In a new book on the pandemic he has written with science journalist Anjana Ahuja, Sir Jeremy describes the paper’s contents as ‘one of the standout moments in the whole epidemic, the reddest in a constellation of red flags’.

For the research reported that a family from the southern Chinese city of Shenzhen who had travelled to Wuhan to stay with relatives over New Year showed that the virus was ‘consistent with person-to-person transmission’.

The family had not been to Wuhan’s infamous seafood market, then being falsely blamed as the source of the outbreak, but two of them had visited a hospital. Another member, who had not travelled to Wuhan, fell ill when the rest of the group returned home.

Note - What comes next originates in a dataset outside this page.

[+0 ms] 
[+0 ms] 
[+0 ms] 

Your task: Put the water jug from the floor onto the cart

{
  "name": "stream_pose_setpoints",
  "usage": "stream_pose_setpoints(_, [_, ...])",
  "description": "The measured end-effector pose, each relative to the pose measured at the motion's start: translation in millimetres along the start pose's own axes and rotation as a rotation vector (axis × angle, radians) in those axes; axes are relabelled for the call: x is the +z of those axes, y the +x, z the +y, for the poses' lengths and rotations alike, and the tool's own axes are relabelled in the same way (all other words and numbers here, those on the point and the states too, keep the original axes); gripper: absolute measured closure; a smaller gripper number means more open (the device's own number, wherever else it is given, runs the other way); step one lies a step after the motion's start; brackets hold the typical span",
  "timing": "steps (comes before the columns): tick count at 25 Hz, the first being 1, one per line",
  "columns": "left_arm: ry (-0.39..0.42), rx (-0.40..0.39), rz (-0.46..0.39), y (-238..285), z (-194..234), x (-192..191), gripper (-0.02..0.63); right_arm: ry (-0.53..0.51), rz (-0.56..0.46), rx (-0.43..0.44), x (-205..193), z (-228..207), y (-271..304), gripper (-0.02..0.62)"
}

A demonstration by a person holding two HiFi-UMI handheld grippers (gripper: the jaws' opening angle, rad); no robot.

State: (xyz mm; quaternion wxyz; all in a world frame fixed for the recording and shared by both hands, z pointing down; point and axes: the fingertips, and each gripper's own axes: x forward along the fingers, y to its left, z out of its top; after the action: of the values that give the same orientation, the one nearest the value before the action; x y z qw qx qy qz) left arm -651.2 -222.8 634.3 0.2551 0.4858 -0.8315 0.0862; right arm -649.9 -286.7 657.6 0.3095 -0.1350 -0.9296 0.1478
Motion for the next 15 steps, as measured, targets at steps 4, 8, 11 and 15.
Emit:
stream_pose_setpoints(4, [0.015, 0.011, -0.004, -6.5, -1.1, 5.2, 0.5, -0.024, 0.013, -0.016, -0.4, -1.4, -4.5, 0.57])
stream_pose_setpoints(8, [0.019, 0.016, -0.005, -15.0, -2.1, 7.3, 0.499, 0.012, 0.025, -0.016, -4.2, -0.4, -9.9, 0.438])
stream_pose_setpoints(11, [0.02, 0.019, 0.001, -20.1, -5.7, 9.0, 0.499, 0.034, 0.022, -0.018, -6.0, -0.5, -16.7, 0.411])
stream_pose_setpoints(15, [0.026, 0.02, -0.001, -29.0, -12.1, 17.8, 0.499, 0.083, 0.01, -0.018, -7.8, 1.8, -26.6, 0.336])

Prof Kuiken instantly realised this was crucial information amid an unfolding world health crisis – but his role as a confidential reviewer precluded him from sharing details. So he sent in his review the next day to The Lancet, expecting it to be published immediately.

He told Sir Jeremy that he contacted The Lancet ‘to say the information should be made public because it was the first scientific proof that the virus was spreading human to human. They either would not or could not do it.’

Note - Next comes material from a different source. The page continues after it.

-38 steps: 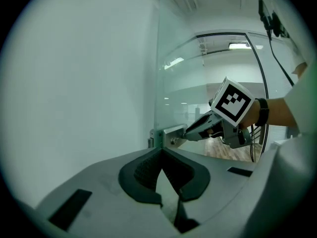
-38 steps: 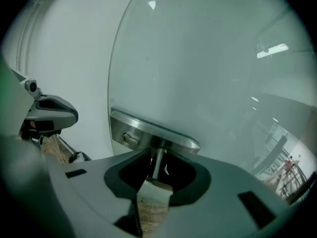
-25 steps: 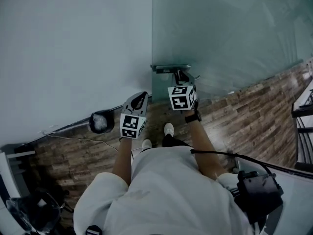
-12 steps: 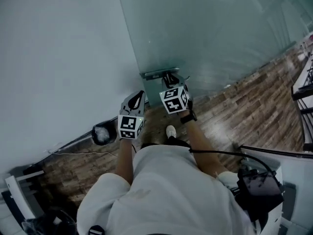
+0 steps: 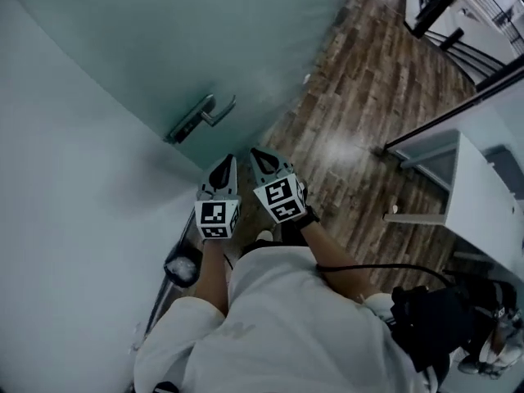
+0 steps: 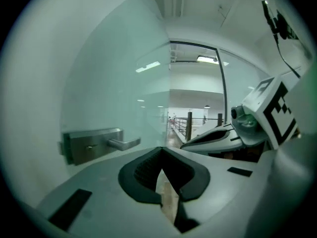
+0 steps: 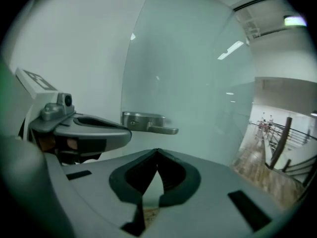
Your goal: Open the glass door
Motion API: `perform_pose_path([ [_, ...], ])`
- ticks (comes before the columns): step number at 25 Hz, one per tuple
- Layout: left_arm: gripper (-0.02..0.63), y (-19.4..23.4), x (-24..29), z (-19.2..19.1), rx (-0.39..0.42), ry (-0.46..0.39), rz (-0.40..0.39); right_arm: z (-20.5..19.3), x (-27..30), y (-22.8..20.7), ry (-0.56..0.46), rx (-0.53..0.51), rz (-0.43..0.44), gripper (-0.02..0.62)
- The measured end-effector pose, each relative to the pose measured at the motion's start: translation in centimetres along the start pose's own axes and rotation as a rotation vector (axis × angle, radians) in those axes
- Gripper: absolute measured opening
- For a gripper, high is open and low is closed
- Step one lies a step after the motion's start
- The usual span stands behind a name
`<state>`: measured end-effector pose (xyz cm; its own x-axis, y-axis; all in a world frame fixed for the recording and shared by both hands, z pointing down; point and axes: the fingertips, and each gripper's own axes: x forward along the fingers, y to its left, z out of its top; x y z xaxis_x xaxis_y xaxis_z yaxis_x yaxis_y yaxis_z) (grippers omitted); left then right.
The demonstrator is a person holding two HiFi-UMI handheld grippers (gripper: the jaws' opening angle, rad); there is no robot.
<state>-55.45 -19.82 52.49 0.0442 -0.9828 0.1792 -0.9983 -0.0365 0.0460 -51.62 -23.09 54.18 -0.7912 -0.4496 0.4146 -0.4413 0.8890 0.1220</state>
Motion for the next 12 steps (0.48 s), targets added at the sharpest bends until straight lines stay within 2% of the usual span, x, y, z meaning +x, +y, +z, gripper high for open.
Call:
perform_pose_path([
  [3, 0.003, -5.5, 2.3, 0.4, 0.012, -0.009, -0.135, -0.2, -4.8, -4.3, -0.036, 0.076, -0.133, 0.002],
  [7, 0.003, -12.5, 5.4, 3.4, 0.044, -0.080, -0.289, 0.1, -12.6, -11.1, -0.124, 0.186, -0.363, 0.002],
  [9, 0.003, -16.4, 6.1, 5.5, 0.070, -0.120, -0.343, -0.5, -17.2, -13.8, -0.164, 0.220, -0.470, 0.002],
  [12, 0.003, -21.8, 6.1, 8.8, 0.141, -0.170, -0.377, -1.5, -23.6, -16.5, -0.194, 0.223, -0.581, 0.002],
])
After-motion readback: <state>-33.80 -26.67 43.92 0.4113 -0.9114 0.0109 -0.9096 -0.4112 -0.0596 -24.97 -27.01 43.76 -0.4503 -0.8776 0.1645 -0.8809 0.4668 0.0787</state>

After nothing appeared within 24 hours, the professor emailed Sir Jeremy. He agreed the findings should be shared urgently.

‘If there was a novel contagious disease that could spread asymptomatically between people, the world needed to know immediately,’ said Sir Jeremy. ‘Speed matters perhaps more than anything else in disease outbreaks.’

Sir Jeremy emailed and messaged Richard Horton, The Lancet’s editor-in-chief, but got no reply. 

The following day he tipped off a contact at the World Health Organisation (WHO). Within 24 hours, China belatedly confirmed human transmission. Beijing highlighted people in southern China who had caught Covid from family members. 

State media also said some medics were infected. In truth, a single Wuhan hospital already had two floors filled with sick doctors.

Prof Kuiken had also told the research paper’s authors to make the findings public. But he was unaware that one – a renowned Hong Kong microbiologist called Yuen Kwok-yung – had tried to raise the alarm in China already.

Prof Yuen, who helped to identify the first Sars outbreak in 2003, had told Chinese officials of the researchers’ alarming findings – which followed earlier warnings that the new virus was ‘clearly contagious’. 

‘We admitted the patients to hospital on January 10 and confirmed the cases on January 12 using our rapid testing kits,’ Prof Yuen said last March.

A key study by Southampton University found that if China had acted to lock down Wuhan even one week earlier, the number of cases would have been cut by two-thirds, significantly limiting Covid’s spread.

Instead, the regime silenced doctors, covered up the outbreak’s severity and shut down public discussion.

On January 14, 2020, the day after the first case emerged abroad, a leaked memo from a Chinese health official admitted ‘human-to-human transmission is possible’, and warned of ‘a major public health event’.

Richard Ebright, a bio-security expert, said The Lancet was not the only journal that had sat on important pandemic research in hope of being first to publish. 

‘The practice has cost lives,’ he said. ‘It is unconscionable and unforgivable.’

Fiona Godlee, editor of the British Medical Journal, said the reviewer was put in a difficult position and The Lancet should have ensured the Shenzhen evidence reached the public domain immediately.

‘Although they did well to peer-review and publish the paper in just over a week, given the importance of this particular report it would have been even better if they had encouraged the authors to alert the WHO and put it on a pre-print site while it was being peer-reviewed.’

The use of such online sites has boomed in the pandemic. MedRxiv, jointly run by the BMJ, Yale and Cold Spring Harbour Laboratory in New York, published more than 200 papers in January last year.

The Lancet, which published the study on January 24, refused to say when it received the research but said all papers of major public health importance were shared as soon as possible while ensuring rigorous peer-review.

‘Our authors are encouraged to share unpublished papers that have been submitted to The Lancet journals directly with relevant medical and public health bodies, and funders, as well as via pre-print servers,’ said a spokeswoman.